Фалькон хотел было поделиться с Зорритой тем, что узнал насчет деревянных скульптур Марисы, но, бросив взгляд на семейное фото на столе, передумал. Солидная уверенность собеседника заставляла Фалькона чувствовать себя слабым и уязвимым, но все же не могла побороть в нем искушения указать ему на некоторые обнаружившиеся им в ходе следствия несообразности.

– Мариса вовсе не дура, – сказал Фалькон. – Почему, презирая бабника-отца, она ощутила тягу к другому явному бабнику?

– Не думаю, что это первый случай в истории, – возразил несгибаемый Зоррита, ничуть не поколебленный в своих убеждениях и стойкий как скала.

– Ее сестра внезапно исчезла и вторично – правда, на этот раз она была уже совершеннолетней.

– Вот поэтому-то Мариса и не заявила в полицию.

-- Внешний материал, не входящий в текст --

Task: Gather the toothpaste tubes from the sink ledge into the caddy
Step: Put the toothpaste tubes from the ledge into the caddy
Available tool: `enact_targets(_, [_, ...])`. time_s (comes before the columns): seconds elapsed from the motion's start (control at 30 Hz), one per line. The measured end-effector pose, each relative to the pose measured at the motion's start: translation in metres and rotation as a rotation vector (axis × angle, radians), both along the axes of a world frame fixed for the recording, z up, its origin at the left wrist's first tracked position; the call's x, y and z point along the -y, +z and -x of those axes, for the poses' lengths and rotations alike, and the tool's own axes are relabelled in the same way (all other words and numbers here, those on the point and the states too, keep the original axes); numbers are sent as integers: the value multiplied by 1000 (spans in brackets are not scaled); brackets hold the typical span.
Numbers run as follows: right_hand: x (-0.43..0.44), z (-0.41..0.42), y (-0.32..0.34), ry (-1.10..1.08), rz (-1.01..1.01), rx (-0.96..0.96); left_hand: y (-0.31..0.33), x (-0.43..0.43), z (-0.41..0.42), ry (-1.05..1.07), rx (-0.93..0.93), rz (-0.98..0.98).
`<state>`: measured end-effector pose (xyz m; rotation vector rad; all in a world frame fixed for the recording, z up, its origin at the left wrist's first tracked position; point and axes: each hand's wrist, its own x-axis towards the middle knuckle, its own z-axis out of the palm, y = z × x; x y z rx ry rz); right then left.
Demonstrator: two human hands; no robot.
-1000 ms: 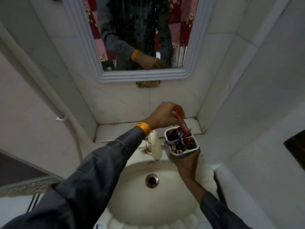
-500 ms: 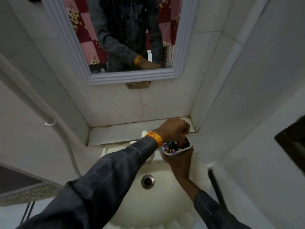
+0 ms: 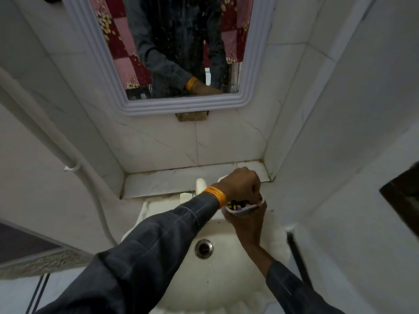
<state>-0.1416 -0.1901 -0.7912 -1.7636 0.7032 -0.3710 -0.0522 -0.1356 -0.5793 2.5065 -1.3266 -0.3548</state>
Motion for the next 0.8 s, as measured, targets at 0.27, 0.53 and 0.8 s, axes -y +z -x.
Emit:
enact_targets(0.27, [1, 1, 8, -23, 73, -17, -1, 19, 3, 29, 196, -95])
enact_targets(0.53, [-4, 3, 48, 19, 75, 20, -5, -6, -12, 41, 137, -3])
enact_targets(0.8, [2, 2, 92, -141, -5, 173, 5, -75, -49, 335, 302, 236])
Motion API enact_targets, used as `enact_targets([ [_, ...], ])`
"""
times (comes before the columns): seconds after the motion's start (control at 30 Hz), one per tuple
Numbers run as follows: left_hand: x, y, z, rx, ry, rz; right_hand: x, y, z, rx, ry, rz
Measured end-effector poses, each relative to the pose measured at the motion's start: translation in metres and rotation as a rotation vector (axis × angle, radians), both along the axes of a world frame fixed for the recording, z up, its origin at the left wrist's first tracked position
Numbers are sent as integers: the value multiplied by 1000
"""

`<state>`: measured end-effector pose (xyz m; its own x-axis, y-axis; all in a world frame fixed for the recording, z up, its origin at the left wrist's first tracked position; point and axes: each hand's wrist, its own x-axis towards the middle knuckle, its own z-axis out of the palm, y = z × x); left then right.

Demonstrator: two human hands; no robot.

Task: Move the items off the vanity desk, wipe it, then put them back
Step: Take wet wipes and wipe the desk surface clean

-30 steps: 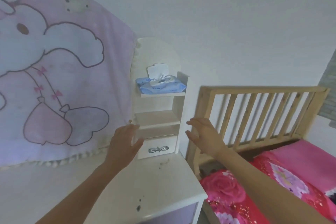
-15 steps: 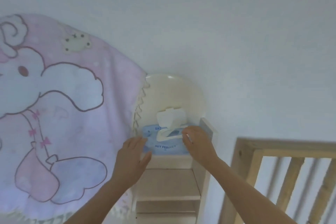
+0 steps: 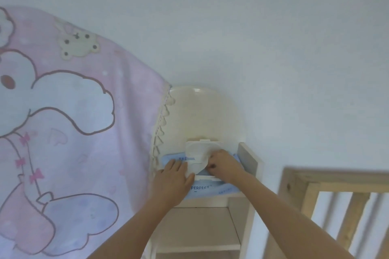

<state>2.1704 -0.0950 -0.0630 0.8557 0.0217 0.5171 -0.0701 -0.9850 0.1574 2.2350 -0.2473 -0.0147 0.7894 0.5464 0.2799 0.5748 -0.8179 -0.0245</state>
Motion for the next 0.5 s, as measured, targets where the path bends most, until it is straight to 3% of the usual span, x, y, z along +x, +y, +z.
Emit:
enact_targets([
  [0.5, 3, 5, -12, -6, -150, -43, -4, 10, 6, -182, -6, 29],
])
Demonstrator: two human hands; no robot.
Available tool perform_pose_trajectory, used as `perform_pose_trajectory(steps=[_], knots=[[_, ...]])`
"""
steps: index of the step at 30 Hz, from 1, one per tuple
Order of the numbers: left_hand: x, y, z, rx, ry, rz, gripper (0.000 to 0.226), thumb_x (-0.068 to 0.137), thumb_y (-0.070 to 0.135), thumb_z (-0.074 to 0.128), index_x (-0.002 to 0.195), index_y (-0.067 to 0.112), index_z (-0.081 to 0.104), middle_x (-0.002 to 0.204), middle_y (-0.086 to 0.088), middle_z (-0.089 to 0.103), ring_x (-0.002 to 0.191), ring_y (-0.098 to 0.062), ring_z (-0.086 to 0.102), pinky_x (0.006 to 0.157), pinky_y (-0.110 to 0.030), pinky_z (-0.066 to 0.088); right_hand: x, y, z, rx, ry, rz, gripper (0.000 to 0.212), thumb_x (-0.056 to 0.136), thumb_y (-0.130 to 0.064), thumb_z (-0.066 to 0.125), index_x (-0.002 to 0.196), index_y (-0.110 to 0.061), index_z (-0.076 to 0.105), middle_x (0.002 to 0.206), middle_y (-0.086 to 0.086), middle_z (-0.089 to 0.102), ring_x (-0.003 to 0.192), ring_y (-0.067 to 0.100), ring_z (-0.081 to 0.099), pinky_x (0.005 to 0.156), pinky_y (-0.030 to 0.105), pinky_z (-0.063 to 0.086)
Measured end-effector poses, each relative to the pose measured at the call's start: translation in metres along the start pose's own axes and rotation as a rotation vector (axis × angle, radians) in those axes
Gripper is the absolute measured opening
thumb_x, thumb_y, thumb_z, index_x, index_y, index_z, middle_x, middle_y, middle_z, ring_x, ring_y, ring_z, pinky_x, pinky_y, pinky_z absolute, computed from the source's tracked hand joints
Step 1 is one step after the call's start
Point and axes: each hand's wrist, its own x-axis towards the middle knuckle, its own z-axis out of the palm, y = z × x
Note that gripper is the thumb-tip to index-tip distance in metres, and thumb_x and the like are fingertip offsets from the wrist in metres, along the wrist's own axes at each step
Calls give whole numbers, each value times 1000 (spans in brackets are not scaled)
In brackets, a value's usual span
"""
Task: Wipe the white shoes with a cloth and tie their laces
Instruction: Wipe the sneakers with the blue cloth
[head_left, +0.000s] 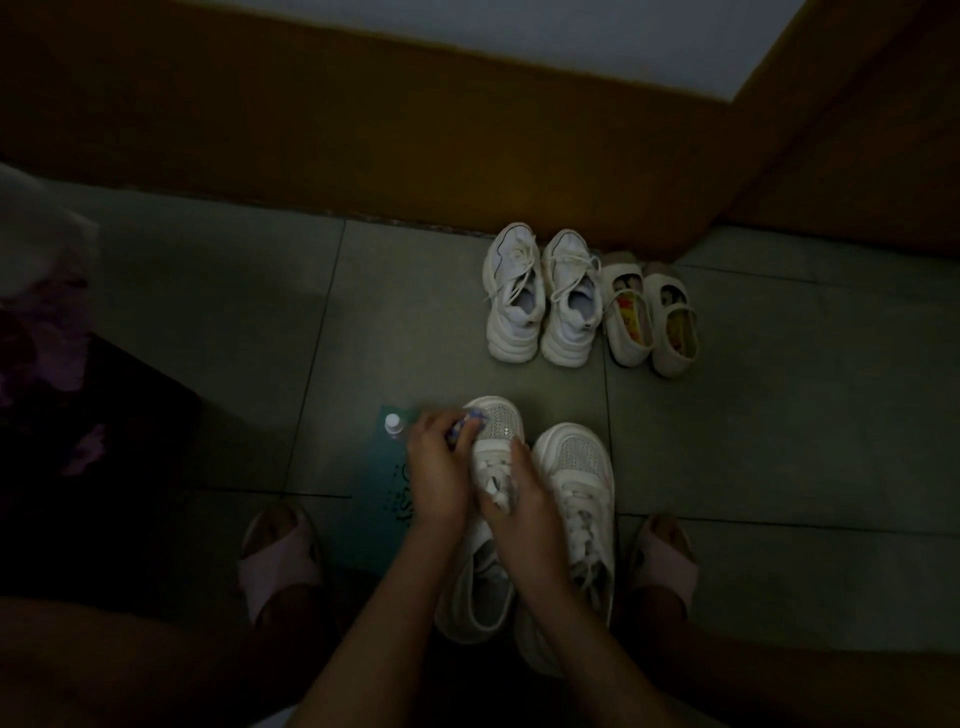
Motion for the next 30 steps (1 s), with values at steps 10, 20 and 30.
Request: perform_pose_trajectory(steps=[10,20,30], knots=[[-20,-7,-3,-6,58,-56,16,89,22,61,96,11,71,93,-5,68,84,-15,64,80,-31,51,-1,3,-2,47,-4,-3,72,87,-19,60,148,-18,22,150,2,35,136,13,35,112,31,32],[-52,-14,-14,-7,146,-118,14,84,17,67,93,7,72,91,-8,67,84,-17,61,75,-15,40,0,4,-4,70,-18,-5,72,87,-17,63,148,-16,23,150,2,34,135,13,37,104,16,30],[-68,-10,-22,-104,163,-230,11,85,14,65,91,9,73,88,-2,71,82,-12,66,68,-2,41,-1,4,-5,67,-30,-7,74,87,-19,63,148,-17,22,151,2,33,136,12,35,111,26,33]])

– Но сестра – это ее единственная родственница. Отец, мать, мачеха – все они умерли. Единственный родной человек сбегает – как можно от этого отмахнуться?

– Можно, если тебе на нее наплевать, – сказал Зоррита.

– Но ей не наплевать! – воскликнул Фалькон.

– Из этого мало что следует, Хавьер.

– Понимаю, – сказал Фалькон. – Я только хотел спросить, не станете ли вы возражать, если я в этом немного покопаюсь.

– Копайтесь сколько влезет, Хавьер. Только не надо слишком уж увлекаться, а то недолго и до Южной Америки дорыть и вынырнуть где-нибудь в Буэнос-Айресе!